Most of the 'third world countries' that you are talking about, are that way because of the Thugs running them. Look at the Billions of dollars that have been poured into Africa over the years, what good has it done? The money gets siphoned off by the thugs in charge and the people barely get enough to live on. Why? Because that way we will continue to send money and supplies to these thugs. Not to mention the way that this aid crushes any chance of free market trade between the people to build up an economy. How do you create something to sell (clothes, etc) if it is going to be shipped in and passed out for free?

There are catastrophies that occur and do need our help and aid, but when you take over subsidising an entire contenent without any reforms in their government, you only exeracerbate the problem and give the thugs more power over them.

Walker said...

Anonymous,
Not sure whether you are agreeing or arguing, but certainly I agree that "third world thuggery" is a huge problem. Note the title of my post was "Three Huge Challenges", and what makes them huge is the difficulty of solving them. One of the problems I identified is despotism. What do you think of the idea of holding Swiss banks to account for providing the means for these thugs to store the assets which they steal from their countries? I make no claim that such a move by itself will overturn the despots, but if we presume to represent the free world, the least we can do is to refuse to enable and abet the despicable behavior of opportunists who put their own luxuries above the lives and well being of their own people.

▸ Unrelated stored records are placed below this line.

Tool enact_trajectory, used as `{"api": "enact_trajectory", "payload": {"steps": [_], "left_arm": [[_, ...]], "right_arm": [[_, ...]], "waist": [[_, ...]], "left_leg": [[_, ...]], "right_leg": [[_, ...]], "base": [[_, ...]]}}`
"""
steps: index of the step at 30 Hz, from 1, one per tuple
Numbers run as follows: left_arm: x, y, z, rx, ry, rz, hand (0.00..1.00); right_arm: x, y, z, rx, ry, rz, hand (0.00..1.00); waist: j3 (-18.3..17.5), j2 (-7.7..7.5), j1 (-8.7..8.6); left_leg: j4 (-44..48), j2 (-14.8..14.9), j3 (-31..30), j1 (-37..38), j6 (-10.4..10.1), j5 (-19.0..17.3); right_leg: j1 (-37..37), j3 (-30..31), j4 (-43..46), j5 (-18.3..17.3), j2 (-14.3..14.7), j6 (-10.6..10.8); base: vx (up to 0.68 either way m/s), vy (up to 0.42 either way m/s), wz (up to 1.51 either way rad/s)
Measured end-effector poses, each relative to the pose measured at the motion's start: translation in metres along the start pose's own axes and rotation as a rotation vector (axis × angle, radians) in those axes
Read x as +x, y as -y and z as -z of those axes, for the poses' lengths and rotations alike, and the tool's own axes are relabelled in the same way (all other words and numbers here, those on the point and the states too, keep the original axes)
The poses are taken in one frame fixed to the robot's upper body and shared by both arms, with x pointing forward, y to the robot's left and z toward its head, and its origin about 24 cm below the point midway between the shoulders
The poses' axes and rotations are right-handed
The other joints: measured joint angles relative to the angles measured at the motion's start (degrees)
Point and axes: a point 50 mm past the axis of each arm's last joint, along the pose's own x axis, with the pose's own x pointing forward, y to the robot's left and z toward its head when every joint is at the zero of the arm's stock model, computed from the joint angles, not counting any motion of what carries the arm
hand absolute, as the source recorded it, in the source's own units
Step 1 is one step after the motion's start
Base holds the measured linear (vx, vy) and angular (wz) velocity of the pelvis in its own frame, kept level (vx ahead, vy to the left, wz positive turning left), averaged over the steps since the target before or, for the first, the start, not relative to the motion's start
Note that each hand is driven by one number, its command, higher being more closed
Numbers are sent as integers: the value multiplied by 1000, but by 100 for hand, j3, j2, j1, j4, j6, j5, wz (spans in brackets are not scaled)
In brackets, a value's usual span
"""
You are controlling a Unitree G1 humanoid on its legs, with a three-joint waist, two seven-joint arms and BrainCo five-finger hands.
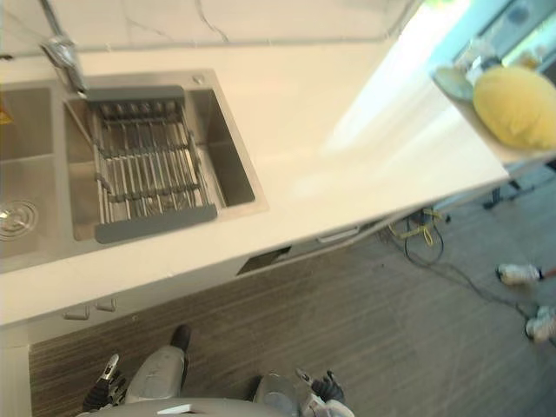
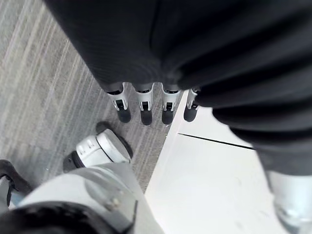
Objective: Walk over to the sink, pick up the cup, carry it to the dishwasher, place the cup inside the dishwasher, then close the dishwasher door
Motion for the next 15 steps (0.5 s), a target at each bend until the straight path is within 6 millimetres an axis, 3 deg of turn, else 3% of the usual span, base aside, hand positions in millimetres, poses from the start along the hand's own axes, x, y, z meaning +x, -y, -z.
{"api": "enact_trajectory", "payload": {"steps": [3,4,6,7,10,15], "left_arm": [[4,10,2,-7,-7,12,0],[6,13,-1,-10,0,13,0],[7,7,-10,-27,31,-8,0],[10,11,-8,-56,21,-19,0],[7,22,6,-103,-1,-22,0],[6,22,9,-120,-10,-22,0]], "right_arm": [[-1,-1,-8,-42,62,-17,0],[-1,-3,-9,-50,81,-23,0],[-7,-7,3,-58,62,-36,0],[-6,-6,2,-43,64,-30,0],[-4,-1,-6,-83,82,-50,0],[-4,-3,2,-87,9,-92,0]], "waist": [[-140,239,-224],[-154,233,-283],[-323,-145,-270],[-369,-5,-263],[-481,311,-243],[-505,301,-241]], "left_leg": [[19,6,-498,302,12,-214],[149,-8,-623,406,-50,-380],[534,-176,-419,313,-246,-695],[794,33,-224,299,-448,-766],[648,340,15,428,-639,-781],[299,395,225,769,-644,-647]], "right_leg": [[-323,431,-225,164,245,-25],[-317,669,-508,388,324,-14],[-194,912,-1123,1174,143,47],[-90,624,-887,1306,156,103],[135,273,-854,1084,289,25],[392,233,-868,1036,231,-6]], "base": [[206,-170,105],[171,-270,117],[195,-335,121],[143,-269,84],[178,-226,60],[62,-69,4]]}}
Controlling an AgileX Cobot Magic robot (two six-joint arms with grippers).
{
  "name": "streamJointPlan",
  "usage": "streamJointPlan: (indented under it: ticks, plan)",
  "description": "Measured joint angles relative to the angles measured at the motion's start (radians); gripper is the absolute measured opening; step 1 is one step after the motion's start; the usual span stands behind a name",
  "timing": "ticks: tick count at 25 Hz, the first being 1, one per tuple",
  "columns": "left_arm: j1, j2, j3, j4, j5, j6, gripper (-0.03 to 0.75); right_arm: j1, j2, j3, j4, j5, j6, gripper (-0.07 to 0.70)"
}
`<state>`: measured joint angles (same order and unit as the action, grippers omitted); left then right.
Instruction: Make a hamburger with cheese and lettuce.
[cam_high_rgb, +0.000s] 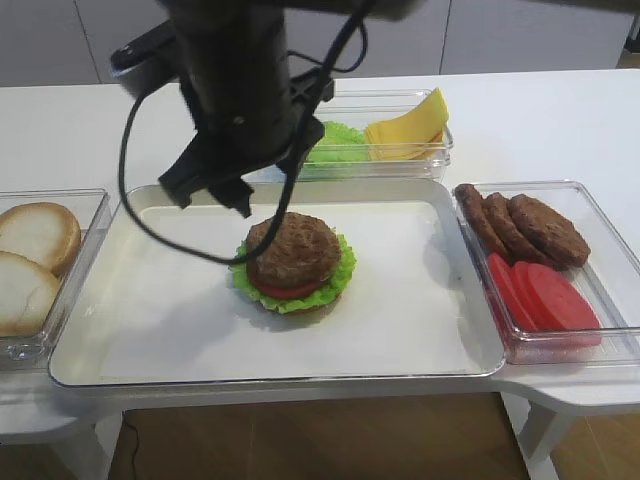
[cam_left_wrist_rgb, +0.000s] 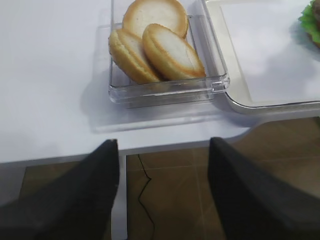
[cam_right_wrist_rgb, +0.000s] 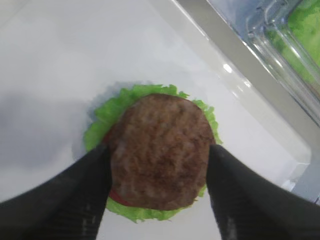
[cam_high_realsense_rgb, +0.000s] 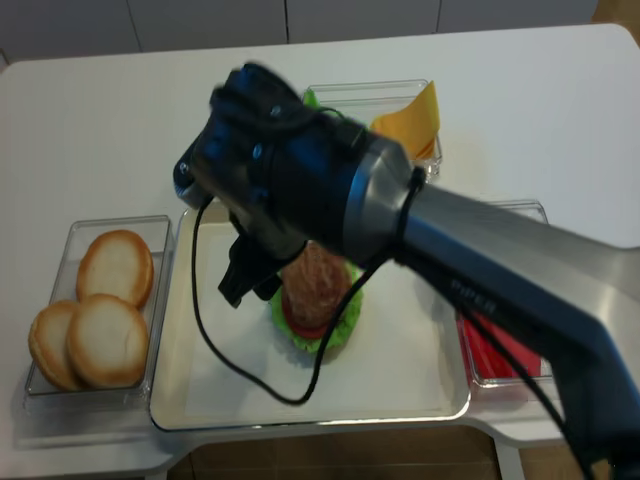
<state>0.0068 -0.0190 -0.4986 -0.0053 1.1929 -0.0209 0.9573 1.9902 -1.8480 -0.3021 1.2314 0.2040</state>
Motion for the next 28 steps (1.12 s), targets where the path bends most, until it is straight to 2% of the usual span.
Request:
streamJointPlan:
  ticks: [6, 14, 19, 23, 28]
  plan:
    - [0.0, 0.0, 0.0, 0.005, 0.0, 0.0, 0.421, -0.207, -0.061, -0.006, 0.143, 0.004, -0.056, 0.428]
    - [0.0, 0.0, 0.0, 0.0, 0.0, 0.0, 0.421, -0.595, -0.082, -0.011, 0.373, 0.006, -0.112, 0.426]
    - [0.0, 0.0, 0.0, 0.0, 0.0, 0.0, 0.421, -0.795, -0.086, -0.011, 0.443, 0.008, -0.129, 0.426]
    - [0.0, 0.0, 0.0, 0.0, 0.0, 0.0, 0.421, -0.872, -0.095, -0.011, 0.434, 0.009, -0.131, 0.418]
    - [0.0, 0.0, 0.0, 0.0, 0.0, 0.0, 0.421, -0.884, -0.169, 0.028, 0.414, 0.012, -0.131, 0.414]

I also believe that those who promote "fair trade" practices are onto something, as the current spate of free trade agreements are invariably skewed to retain the current power imbalances among the nations, and serve to exacerbate the expoitation and mistreatment of the lower classes in other nations.

I do not believe that throwing our hands up in the face of third world corruption and doing nothing is a defensible response. As always, I believe in choosing hope, in spite of long odds.

(P.S. Though I will never require it, I would appreciate it if anonymous posters would identify themselves in some way at the end of their post. I know that blogger's requirement of creating a blog in order to generate an automatic identity is annoying, but it does work to prevent spam comments.)